START Available data
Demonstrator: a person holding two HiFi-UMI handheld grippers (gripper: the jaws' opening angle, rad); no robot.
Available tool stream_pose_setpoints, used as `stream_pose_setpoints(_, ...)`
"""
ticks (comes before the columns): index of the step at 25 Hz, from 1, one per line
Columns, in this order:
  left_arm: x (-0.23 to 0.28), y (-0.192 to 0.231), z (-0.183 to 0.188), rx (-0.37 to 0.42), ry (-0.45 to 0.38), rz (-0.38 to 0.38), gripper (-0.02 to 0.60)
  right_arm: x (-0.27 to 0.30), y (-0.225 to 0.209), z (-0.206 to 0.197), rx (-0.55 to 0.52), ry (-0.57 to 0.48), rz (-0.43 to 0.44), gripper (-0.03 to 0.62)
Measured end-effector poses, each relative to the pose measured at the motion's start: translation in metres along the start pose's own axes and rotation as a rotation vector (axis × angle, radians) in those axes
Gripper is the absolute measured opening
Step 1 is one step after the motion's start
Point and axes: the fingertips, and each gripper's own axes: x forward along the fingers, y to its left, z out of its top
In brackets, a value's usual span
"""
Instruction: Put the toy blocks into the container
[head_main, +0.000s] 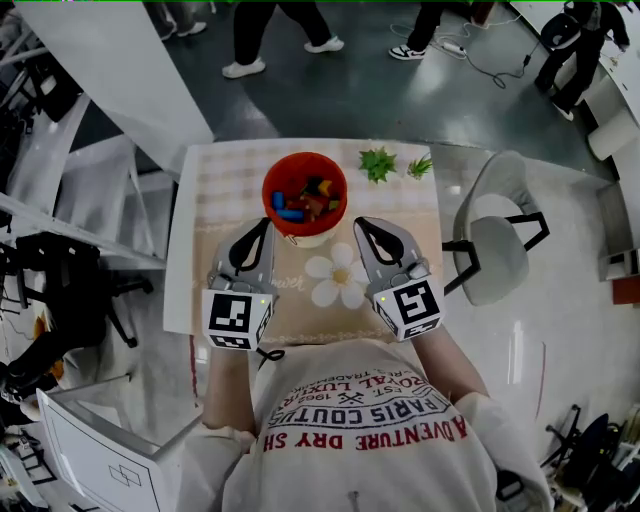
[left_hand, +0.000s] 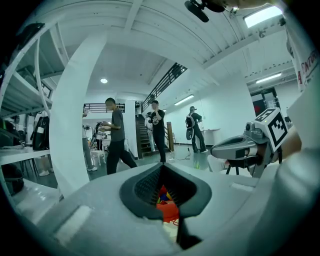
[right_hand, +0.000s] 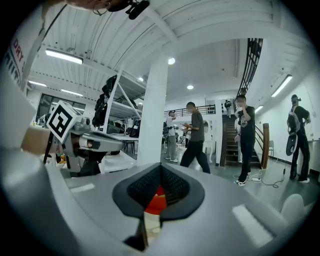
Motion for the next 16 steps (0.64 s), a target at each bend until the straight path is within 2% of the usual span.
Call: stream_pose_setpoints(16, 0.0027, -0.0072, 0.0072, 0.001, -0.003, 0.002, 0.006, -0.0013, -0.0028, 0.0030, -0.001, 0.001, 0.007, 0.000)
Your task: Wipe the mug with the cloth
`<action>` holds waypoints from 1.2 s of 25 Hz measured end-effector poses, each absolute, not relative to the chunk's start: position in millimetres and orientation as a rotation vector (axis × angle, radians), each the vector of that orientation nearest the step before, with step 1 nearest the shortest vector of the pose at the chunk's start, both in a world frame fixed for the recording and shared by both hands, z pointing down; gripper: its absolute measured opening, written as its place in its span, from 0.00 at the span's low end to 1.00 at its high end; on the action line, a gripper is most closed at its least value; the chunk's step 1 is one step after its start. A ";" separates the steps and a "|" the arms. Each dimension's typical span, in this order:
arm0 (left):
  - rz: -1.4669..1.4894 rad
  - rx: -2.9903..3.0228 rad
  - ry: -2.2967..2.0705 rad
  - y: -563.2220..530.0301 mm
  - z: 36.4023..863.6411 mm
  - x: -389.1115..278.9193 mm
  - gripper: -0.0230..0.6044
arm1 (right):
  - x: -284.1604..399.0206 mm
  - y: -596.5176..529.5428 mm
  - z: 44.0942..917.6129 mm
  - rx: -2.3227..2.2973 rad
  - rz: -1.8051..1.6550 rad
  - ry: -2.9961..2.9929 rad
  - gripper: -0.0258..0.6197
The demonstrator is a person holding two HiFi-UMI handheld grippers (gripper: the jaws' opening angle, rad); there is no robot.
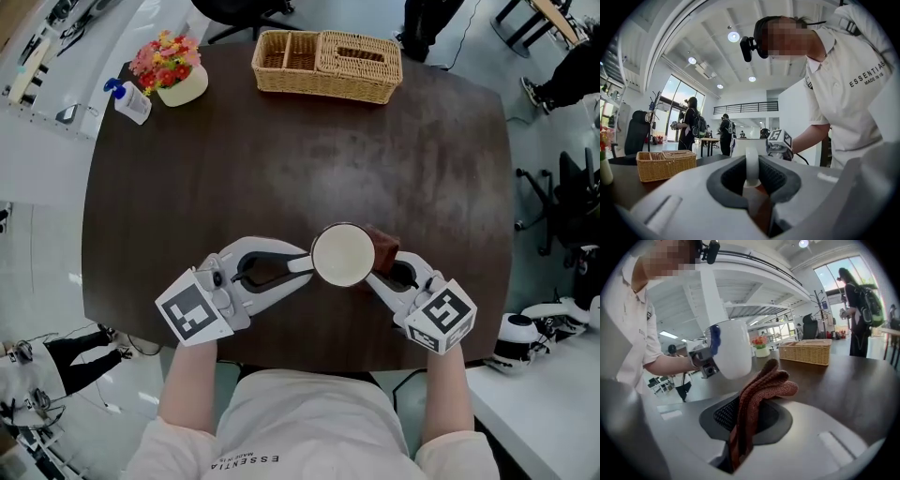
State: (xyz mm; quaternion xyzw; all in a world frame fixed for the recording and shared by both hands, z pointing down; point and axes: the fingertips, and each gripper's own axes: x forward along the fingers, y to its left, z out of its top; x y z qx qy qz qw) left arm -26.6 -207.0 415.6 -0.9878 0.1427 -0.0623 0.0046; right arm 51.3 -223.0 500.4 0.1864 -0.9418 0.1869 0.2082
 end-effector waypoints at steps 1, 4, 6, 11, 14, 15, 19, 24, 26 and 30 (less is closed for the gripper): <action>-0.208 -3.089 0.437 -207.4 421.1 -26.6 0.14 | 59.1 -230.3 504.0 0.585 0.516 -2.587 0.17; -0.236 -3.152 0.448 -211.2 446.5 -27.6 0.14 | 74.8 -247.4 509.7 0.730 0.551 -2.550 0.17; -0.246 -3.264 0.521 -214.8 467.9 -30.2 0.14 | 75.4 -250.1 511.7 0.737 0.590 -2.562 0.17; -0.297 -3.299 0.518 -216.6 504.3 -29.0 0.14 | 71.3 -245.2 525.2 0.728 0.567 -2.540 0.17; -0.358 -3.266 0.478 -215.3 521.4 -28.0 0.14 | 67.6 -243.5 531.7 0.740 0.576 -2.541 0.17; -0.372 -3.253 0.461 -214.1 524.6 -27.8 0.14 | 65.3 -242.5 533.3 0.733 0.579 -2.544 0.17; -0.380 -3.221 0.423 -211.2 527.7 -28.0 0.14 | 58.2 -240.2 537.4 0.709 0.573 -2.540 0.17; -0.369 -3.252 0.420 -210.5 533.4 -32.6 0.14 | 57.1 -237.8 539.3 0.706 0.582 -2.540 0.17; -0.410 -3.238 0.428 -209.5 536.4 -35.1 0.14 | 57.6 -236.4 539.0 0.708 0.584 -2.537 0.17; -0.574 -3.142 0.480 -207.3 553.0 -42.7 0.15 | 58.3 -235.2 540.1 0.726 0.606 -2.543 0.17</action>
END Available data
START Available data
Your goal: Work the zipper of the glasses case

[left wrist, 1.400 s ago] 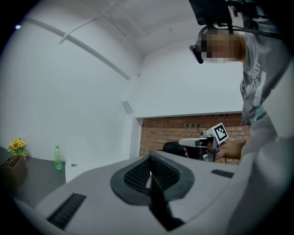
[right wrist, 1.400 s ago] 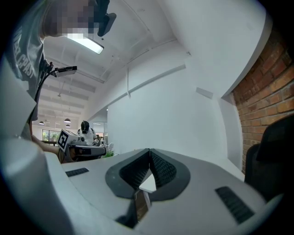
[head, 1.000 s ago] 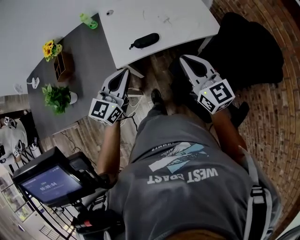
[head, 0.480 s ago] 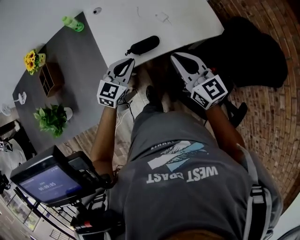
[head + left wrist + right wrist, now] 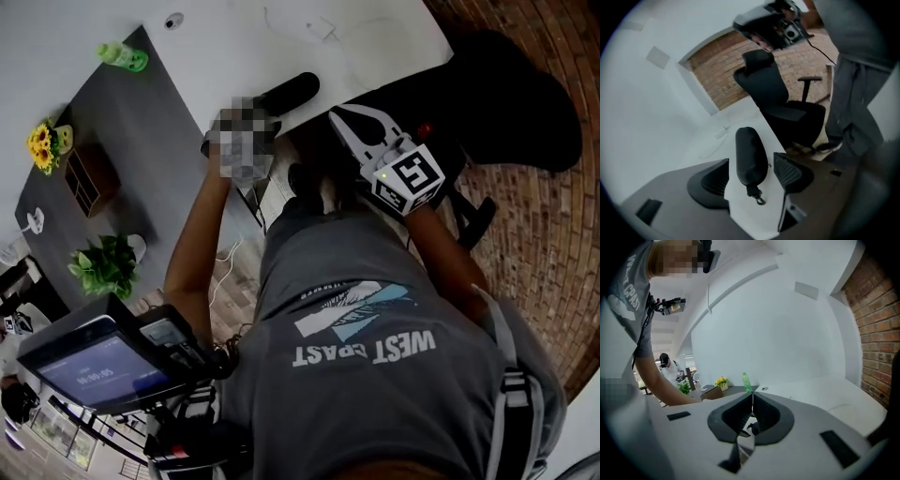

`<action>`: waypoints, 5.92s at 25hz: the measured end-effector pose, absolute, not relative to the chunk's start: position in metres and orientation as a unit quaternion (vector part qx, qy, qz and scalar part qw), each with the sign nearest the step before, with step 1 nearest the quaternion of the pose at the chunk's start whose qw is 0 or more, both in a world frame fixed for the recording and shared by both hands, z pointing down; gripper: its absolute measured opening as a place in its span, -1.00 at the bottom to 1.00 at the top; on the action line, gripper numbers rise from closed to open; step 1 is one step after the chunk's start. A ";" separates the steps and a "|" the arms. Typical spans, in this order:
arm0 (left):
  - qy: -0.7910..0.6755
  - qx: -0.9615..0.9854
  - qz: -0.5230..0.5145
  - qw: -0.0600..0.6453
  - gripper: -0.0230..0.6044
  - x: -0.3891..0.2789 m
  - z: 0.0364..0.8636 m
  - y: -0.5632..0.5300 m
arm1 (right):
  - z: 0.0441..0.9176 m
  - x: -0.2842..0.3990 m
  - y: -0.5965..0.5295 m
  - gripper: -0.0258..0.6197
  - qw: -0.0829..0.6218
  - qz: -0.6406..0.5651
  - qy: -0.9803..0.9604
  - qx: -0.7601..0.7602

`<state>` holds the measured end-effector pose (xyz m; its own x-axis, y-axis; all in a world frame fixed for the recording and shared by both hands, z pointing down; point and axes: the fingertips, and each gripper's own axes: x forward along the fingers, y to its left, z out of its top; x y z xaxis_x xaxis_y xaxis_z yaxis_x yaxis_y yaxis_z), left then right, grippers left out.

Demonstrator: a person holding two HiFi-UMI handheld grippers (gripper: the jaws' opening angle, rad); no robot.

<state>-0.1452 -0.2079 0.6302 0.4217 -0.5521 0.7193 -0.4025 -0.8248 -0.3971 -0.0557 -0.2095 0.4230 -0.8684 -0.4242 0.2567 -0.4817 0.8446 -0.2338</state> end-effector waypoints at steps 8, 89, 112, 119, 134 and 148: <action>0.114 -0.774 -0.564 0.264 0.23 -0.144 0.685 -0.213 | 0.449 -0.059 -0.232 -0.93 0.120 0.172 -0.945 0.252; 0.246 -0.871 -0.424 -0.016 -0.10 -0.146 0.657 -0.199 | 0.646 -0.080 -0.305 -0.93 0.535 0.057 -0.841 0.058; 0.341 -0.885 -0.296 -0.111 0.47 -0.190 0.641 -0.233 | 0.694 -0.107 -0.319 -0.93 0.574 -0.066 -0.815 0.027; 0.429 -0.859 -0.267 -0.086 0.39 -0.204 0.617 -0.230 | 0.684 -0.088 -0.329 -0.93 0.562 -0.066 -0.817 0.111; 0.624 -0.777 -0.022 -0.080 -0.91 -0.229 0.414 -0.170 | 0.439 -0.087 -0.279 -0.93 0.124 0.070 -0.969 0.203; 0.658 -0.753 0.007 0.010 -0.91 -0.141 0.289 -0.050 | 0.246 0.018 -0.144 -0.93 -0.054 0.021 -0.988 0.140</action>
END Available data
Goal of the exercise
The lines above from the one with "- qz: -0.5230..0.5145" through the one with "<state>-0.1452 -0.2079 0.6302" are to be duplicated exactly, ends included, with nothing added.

Answer space
  - qz: -0.5230..0.5145
  - qw: -0.0600..0.6453
  - gripper: -0.0230..0.6044
  - x: -0.3891..0.2789 m
  - z: 0.0364..0.8636 m
  - y: -0.5632..0.5300 m
arm1 (right):
  - z: 0.0441..0.9176 m
  - x: -0.2842..0.3990 m
  - y: -0.5965..0.5295 m
  - gripper: -0.0258..0.6197
  - qw: -0.0829..0.6218
  - qz: -0.6406..0.5651
  - qy: -0.9803..0.9604
  - qx: -0.7601..0.7602

`<state>` holds the measured end-effector pose (xyz m; its own x-axis, y-axis; all in a world frame fixed for the recording and shared by both hands, z pointing down; point and axes: the fingertips, and each gripper's own axes: x forward along the fingers, y to its left, z out of its top; x y z xaxis_x xaxis_y xaxis_z yaxis_x yaxis_y yaxis_z), left then right, grippers left out.

Demonstrator: a person holding two HiFi-UMI handheld grippers (gripper: the jaws' opening angle, rad); no robot.

<state>-0.1452 -0.2079 0.6302 0.4217 -0.5521 0.7193 -0.4025 -0.8248 -0.3971 -0.0557 -0.2095 0.4230 -0.8684 -0.4242 0.2567 -0.4817 0.8446 -0.2338</state> end-effector waypoints at steps 8, 89, 112, 119, 134 and 148: <action>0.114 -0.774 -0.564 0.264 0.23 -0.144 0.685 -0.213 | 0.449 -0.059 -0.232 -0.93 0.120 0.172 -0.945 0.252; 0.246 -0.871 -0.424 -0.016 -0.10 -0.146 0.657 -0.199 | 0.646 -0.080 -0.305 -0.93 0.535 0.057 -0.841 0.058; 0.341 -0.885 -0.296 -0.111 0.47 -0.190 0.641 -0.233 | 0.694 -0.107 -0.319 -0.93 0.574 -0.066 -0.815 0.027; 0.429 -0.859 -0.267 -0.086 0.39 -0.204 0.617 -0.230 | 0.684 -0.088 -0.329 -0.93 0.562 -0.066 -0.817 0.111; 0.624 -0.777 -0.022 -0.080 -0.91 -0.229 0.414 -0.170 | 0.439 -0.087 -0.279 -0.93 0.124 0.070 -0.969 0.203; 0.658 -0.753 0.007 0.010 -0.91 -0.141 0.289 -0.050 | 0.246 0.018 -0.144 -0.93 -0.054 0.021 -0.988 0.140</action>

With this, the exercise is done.